According to CNN , while there are hundreds of parks in operation around the world, there are also hundreds more that have been erased from entertainment history. Most have been abandoned by their owners and operators for a variety of reasons, including declining attendance, natural disasters, financial hardship, or simply because they are no longer relevant to modern park-goers.
Thuy Tien Lake in Hue , voted by CNN as one of the top 10 most beautiful amusement parks, has closed forever...
Thuy Tien Lake in Hue was voted by CNN as one of the top 10 abandoned amusement parks because it is a strange and mysterious attraction with a magical beauty.

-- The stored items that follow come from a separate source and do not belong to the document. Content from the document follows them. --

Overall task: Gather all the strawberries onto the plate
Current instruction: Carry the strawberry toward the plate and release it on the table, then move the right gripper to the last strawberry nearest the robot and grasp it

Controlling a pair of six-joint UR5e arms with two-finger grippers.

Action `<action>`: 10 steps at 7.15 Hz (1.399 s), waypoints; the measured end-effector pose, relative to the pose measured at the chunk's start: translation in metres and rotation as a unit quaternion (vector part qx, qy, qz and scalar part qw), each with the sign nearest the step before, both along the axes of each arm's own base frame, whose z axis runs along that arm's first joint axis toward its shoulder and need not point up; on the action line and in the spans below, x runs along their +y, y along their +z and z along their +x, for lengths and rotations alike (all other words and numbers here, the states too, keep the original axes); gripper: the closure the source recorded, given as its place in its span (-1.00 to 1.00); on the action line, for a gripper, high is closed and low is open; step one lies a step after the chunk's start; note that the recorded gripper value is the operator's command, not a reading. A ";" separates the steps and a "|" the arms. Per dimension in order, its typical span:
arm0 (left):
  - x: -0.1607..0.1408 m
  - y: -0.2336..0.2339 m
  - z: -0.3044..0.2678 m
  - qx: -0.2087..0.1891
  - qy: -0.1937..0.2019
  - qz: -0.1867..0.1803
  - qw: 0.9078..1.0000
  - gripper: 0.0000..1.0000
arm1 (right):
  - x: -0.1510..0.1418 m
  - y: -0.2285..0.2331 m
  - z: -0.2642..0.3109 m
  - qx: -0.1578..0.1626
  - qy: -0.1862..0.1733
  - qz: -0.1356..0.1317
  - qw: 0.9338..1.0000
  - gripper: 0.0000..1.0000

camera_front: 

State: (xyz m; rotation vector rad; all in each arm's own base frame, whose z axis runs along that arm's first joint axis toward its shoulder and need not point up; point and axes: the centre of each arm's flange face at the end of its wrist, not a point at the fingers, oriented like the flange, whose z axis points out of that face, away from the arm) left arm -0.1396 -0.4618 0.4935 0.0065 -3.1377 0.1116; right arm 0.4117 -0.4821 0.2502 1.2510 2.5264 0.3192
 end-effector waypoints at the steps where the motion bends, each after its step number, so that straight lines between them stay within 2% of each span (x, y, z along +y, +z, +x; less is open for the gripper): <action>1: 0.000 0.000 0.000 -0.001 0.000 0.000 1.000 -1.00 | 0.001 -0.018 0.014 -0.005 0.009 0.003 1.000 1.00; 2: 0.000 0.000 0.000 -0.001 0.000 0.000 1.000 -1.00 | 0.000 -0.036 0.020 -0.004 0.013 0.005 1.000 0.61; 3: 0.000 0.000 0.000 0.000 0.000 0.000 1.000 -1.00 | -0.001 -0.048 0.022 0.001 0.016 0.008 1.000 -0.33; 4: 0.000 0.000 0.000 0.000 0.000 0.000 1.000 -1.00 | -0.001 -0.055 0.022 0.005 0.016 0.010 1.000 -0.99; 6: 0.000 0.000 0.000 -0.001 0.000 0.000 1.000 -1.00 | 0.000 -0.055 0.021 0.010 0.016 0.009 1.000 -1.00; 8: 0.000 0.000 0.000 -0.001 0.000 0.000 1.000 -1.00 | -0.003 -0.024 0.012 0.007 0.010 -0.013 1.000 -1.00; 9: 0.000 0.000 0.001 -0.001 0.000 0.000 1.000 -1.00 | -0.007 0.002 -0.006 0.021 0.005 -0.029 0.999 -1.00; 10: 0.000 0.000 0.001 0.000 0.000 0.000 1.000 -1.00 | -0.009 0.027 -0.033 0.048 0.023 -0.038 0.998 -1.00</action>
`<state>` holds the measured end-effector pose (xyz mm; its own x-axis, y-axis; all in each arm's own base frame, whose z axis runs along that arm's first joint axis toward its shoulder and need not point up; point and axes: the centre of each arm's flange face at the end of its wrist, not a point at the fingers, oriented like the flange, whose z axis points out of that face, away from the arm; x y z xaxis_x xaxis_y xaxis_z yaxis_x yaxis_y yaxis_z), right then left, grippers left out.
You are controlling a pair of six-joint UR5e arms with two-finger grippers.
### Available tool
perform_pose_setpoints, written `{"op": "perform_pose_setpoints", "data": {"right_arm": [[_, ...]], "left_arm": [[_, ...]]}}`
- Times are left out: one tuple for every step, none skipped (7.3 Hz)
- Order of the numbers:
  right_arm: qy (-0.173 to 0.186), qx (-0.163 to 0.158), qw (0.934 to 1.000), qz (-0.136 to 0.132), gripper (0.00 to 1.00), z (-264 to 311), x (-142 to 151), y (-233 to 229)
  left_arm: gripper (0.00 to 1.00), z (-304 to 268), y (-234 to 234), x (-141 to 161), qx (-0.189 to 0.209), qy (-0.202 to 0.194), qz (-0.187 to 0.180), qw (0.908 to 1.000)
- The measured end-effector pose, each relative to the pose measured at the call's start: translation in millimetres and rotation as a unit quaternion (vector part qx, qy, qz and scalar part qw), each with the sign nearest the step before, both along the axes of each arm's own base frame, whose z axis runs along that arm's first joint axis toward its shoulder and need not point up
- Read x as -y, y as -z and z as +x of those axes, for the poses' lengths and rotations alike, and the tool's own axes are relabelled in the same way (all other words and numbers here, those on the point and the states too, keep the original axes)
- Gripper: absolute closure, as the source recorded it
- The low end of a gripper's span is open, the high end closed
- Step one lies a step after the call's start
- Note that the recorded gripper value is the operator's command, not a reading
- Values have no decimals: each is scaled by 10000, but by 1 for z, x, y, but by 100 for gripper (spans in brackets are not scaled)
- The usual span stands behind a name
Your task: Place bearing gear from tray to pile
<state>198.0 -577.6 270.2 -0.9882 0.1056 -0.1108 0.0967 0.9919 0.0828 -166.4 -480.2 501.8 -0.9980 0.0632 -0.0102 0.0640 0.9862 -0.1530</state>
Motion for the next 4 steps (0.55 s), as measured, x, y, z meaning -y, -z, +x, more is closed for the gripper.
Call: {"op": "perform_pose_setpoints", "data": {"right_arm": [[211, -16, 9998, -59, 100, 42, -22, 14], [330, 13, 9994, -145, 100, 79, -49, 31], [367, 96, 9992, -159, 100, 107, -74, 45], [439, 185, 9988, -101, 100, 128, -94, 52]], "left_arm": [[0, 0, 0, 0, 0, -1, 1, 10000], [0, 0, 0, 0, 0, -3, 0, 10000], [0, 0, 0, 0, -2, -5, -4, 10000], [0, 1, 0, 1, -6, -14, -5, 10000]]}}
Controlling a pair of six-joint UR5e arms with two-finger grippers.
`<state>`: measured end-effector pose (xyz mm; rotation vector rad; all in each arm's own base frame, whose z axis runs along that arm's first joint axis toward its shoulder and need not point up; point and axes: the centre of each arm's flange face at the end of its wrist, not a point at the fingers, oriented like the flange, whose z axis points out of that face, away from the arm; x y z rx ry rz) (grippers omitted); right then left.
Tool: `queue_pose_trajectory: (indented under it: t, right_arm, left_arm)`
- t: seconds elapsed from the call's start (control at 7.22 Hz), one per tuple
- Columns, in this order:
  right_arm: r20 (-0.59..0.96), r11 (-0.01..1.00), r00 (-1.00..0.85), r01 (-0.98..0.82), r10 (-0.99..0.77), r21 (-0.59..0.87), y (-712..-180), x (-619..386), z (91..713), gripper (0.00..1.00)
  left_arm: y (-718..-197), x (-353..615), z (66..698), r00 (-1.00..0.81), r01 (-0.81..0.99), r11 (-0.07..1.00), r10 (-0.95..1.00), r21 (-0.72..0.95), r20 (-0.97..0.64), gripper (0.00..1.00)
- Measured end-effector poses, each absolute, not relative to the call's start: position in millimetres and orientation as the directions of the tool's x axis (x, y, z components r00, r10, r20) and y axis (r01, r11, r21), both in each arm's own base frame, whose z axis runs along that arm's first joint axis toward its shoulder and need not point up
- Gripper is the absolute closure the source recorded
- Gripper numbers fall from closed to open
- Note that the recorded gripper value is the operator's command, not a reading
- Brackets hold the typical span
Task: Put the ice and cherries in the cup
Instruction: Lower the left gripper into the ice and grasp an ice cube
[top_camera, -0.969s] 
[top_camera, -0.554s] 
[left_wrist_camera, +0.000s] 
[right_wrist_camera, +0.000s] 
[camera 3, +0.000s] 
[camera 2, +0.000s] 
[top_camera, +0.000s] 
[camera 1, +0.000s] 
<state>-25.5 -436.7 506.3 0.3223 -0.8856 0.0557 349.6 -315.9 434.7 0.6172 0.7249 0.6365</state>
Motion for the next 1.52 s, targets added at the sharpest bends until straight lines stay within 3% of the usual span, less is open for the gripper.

A concrete dragon that used to be an aquarium still stands guard over the lake. Financial difficulties caused the park to only open intermittently from 2004 to 2011. Today, Thuy Tien Lake Park is an unofficial tourist attraction, the dragon standing in the middle of the lake is rotting and rusting, and the water slides are also badly damaged. All the ruins look more like a ruin from thousands of years ago than a 21st century attraction.
Jim Futrell of the National Amusement Park Historical Society says amusement parks are vibrant, colorful, noisy and fun places. But an abandoned amusement park is the exact opposite. It is dilapidated, empty and eerily quiet.
Scene of devastation at Thuy Tien Lake Park (Hue)
In addition to Vietnam's Thuy Tien Lake Park, other enchanting parks that are being closed forever selected by CNN this time include Berliner Spreepark (Germany), which operated from 1969 to 2001; Mimaland (Malaysia) located on the outskirts of Kuala Lumpur, which operated from 1975 to 1994. This is also the first amusement park in Southeast Asia, with an artificial lake, a giant swimming pool with giant water slides and a prehistoric animal kingdom.
The list also includes Camelot amusement park (UK); Six Flags New Orleans (Louisiana, USA) which was closed since Hurricane Katrina hit in 2005, operating for only 5 years from 2000 - 2005; Nara Dreamland (Japan), operating from 1961 - 2006; Jardin de Tivoli (France), one of the world 's first amusement parks, operating since the late 18th century and closed in 1842; Pripyat amusement park (Ukraine).
Yongma Land Park (South Korea), which operated from 1980 to 2011, is abandoned, but visitors have to pay an entrance fee (10,000 won) instead of sneaking inside; Cypress Garden (Florida), which opened in 1932, closed in 2009.